> _TASK DETAILS_
Starting with the line that contains "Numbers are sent", return every line through the end of the listing below exactly as written. Omit the pictures.
[Start of Attachment]
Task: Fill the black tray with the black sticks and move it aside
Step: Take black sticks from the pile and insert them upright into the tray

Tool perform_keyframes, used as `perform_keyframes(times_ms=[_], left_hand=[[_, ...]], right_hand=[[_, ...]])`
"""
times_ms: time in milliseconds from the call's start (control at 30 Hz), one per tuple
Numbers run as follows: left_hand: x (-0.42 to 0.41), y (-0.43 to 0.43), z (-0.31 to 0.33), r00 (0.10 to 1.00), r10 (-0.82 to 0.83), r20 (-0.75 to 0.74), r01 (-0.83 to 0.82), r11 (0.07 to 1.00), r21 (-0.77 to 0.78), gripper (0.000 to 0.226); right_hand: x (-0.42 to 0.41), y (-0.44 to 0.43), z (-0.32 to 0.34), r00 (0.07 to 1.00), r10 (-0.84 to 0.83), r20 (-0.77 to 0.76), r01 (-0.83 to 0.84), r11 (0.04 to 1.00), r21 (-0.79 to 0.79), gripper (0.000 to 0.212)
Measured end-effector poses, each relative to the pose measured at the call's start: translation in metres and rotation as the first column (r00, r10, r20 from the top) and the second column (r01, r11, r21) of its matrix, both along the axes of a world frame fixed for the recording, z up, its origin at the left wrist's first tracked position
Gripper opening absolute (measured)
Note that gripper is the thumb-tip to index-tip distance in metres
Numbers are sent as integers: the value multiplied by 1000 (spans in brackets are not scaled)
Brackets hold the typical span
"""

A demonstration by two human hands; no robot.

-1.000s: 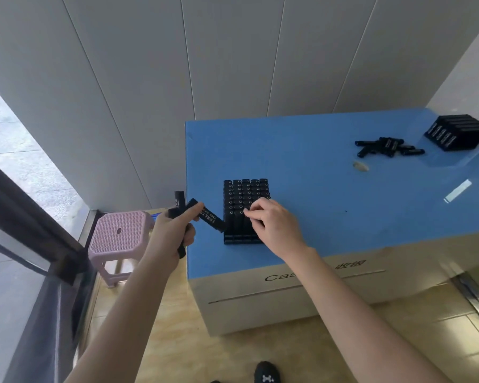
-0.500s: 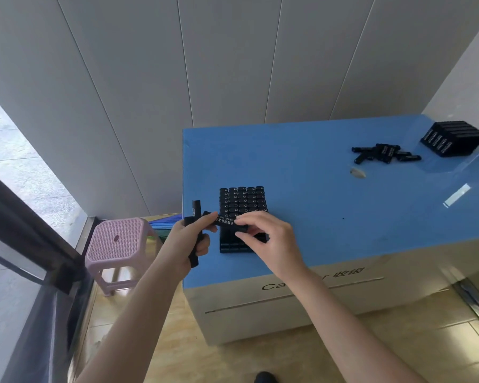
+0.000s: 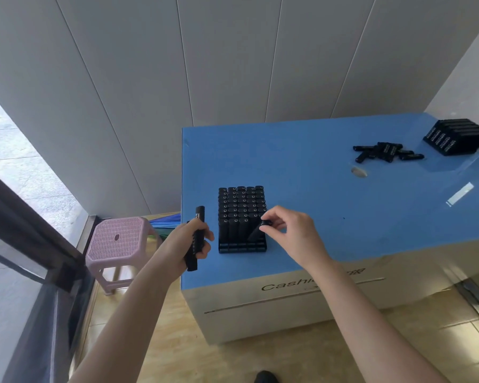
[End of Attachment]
> _RESPONSE AREA_
Numbers are sent as integers: the value multiplied by 1000 (spans in brackets are not scaled)
Brackets hold the typical span
"""

A demonstration by two human hands; no robot.

-1.000s: 
-0.500s: 
+0.000s: 

No additional answer is expected.